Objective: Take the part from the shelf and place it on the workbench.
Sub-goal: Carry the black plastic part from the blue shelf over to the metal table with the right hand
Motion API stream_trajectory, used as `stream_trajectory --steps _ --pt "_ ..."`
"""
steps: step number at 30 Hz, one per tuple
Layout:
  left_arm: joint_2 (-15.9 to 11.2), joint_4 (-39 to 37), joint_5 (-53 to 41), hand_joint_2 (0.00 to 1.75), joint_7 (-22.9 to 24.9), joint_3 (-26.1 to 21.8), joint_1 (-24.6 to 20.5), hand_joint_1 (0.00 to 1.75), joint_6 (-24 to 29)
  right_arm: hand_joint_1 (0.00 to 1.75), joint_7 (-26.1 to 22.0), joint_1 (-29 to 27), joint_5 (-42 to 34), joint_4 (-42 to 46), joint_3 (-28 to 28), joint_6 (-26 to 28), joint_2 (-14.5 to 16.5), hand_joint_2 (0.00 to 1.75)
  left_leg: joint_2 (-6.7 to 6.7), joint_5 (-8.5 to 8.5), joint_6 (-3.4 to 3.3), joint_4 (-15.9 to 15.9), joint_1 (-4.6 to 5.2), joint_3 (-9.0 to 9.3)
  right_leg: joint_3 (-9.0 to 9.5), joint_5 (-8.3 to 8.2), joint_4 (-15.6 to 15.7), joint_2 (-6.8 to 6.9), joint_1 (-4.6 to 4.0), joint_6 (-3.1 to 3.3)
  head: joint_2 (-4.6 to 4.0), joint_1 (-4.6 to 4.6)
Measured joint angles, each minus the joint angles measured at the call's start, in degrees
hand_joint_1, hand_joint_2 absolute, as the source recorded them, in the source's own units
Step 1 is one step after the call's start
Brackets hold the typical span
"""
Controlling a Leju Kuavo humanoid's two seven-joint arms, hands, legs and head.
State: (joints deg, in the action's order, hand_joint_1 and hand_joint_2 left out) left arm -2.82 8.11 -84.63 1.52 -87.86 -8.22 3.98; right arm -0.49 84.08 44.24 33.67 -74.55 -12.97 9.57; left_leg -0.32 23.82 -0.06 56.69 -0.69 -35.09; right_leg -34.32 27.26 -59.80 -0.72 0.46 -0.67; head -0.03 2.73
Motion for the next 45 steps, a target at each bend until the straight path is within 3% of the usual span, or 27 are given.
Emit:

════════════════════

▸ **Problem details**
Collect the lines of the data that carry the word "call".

▸ **Output**
Measured joint angles, each minus the joint angles measured at the call's start, in degrees
Step 1 is one step after the call's start

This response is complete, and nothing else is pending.